Below is a block of records; repeat all of them exactly.

##### Input data

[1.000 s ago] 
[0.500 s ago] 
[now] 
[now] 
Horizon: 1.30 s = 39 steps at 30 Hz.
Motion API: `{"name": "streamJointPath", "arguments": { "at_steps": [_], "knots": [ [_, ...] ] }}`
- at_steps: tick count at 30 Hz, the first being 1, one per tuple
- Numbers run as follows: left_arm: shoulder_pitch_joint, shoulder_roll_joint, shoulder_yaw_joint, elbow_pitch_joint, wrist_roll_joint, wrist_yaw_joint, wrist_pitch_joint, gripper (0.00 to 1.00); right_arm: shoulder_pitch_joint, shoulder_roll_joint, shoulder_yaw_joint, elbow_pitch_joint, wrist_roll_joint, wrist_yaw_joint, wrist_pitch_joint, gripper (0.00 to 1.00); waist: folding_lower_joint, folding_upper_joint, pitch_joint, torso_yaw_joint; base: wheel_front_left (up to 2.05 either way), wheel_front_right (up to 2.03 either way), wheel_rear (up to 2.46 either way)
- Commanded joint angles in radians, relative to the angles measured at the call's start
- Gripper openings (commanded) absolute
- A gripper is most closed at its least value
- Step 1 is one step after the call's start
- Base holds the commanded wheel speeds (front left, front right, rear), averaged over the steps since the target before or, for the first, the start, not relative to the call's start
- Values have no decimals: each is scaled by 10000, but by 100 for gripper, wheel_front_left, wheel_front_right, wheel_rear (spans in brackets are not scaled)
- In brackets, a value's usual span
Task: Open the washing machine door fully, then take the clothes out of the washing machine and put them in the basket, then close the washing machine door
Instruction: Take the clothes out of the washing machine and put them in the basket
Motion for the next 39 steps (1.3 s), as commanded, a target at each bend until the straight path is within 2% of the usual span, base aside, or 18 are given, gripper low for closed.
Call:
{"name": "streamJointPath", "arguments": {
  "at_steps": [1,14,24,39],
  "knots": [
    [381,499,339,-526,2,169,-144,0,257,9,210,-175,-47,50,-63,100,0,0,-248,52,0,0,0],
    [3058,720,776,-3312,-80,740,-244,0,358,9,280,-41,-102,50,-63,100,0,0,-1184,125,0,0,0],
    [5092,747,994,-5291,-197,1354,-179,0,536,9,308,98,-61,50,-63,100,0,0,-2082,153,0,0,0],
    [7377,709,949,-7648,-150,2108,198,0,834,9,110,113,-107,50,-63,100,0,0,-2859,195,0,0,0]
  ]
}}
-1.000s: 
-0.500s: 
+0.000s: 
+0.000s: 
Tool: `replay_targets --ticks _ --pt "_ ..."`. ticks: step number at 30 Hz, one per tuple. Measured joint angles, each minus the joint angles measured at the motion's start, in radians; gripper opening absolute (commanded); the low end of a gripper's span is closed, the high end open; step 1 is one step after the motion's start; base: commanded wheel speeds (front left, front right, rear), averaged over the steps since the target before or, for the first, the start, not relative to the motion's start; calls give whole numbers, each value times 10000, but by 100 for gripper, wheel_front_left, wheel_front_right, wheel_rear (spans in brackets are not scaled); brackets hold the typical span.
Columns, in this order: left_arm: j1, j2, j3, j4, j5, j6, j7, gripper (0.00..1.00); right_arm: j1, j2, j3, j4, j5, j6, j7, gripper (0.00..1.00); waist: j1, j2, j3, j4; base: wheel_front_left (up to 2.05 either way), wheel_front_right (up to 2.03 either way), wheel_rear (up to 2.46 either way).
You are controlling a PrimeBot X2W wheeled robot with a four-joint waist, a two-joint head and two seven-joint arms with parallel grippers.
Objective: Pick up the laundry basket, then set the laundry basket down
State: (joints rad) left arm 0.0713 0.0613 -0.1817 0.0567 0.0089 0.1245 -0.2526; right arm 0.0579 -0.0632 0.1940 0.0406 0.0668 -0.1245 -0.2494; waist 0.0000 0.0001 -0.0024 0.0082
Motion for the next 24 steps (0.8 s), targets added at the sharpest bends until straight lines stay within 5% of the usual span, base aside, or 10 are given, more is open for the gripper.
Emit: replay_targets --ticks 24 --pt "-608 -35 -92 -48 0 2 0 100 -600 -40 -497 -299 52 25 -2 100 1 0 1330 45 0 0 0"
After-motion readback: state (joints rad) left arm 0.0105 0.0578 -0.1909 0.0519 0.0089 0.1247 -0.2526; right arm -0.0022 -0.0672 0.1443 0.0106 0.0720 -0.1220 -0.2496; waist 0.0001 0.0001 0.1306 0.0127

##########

_Answer for this exercise_.
[1.000 s ago] 
[0.500 s ago] 
[now] 
[now] 
Horizon: 1.30 s = 39 steps at 30 Hz.
Motion API: `{"name": "streamJointPath", "arguments": { "at_steps": [_], "knots": [ [_, ...] ] }}`
- at_steps: tick count at 30 Hz, the first being 1, one per tuple
- Numbers run as follows: left_arm: shoulder_pitch_joint, shoulder_roll_joint, shoulder_yaw_joint, elbow_pitch_joint, wrist_roll_joint, wrist_yaw_joint, wrist_pitch_joint, gripper (0.00 to 1.00); right_arm: shoulder_pitch_joint, shoulder_roll_joint, shoulder_yaw_joint, elbow_pitch_joint, wrist_roll_joint, wrist_yaw_joint, wrist_pitch_joint, gripper (0.00 to 1.00); waist: folding_lower_joint, folding_upper_joint, pitch_joint, torso_yaw_joint; base: wheel_front_left (up to 2.05 either way), wheel_front_right (up to 2.03 either way), wheel_rear (up to 2.46 either way)
- Commanded joint angles in radians, relative to the angles measured at the call's start
- Gripper openings (commanded) absolute
- A gripper is most closed at its least value
- Step 1 is one step after the call's start
- Base holds the commanded wheel speeds (front left, front right, rear), averaged over the steps since the target before or, for the first, the start, not relative to the call's start
- Values have no decimals: each is scaled by 10000, but by 100 for gripper, wheel_front_left, wheel_front_right, wheel_rear (spans in brackets are not scaled)
- In brackets, a value's usual span
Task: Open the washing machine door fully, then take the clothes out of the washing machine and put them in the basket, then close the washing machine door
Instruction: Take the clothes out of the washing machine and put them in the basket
Motion for the next 39 steps (1.3 s), as commanded, a target at each bend until the straight path is within 2% of the usual span, base aside, or 18 are given, gripper low for closed.
Call:
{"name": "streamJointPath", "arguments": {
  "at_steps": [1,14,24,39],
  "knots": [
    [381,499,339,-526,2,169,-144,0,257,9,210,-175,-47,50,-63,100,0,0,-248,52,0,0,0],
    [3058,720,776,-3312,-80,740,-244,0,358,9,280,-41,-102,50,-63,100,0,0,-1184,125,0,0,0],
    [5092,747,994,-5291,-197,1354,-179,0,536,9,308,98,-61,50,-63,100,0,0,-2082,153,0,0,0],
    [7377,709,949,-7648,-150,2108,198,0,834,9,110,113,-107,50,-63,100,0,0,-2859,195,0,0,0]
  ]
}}
-1.000s: 
-0.500s: 
+0.000s: 
+0.000s: 
Tool: `replay_targets --ticks _ --pt "_ ..."`. ticks: step number at 30 Hz, one per tuple. Measured joint angles, each minus the joint angles measured at the motion's start, in radians; gripper opening absolute (commanded); the low end of a gripper's span is closed, the high end open; step 1 is one step after the motion's start; base: commanded wheel speeds (front left, front right, rear), averaged over the steps since the target before or, for the first, the start, not relative to the motion's start; calls give whole numbers, each value times 10000, but by 100 for gripper, wheel_front_left, wheel_front_right, wheel_rear (spans in brackets are not scaled); brackets hold the typical span.
Columns, in this order: left_arm: j1, j2, j3, j4, j5, j6, j7, gripper (0.00..1.00); right_arm: j1, j2, j3, j4, j5, j6, j7, gripper (0.00..1.00); waist: j1, j2, j3, j4; base: wheel_front_left (up to 2.05 either way), wheel_front_right (up to 2.03 either way), wheel_rear (up to 2.46 either way).
You are controlling a PrimeBot X2W wheeled robot with a four-joint waist, a two-joint head and two seven-joint arms with parallel grippers.
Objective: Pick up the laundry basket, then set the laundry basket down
State: (joints rad) left arm 0.0713 0.0613 -0.1817 0.0567 0.0089 0.1245 -0.2526; right arm 0.0579 -0.0632 0.1940 0.0406 0.0668 -0.1245 -0.2494; waist 0.0000 0.0001 -0.0024 0.0082
Motion for the next 24 steps (0.8 s), targets added at the sharpest bends until straight lines stay within 5% of the usual span, base aside, or 10 are given, more is open for the gripper.
Emit: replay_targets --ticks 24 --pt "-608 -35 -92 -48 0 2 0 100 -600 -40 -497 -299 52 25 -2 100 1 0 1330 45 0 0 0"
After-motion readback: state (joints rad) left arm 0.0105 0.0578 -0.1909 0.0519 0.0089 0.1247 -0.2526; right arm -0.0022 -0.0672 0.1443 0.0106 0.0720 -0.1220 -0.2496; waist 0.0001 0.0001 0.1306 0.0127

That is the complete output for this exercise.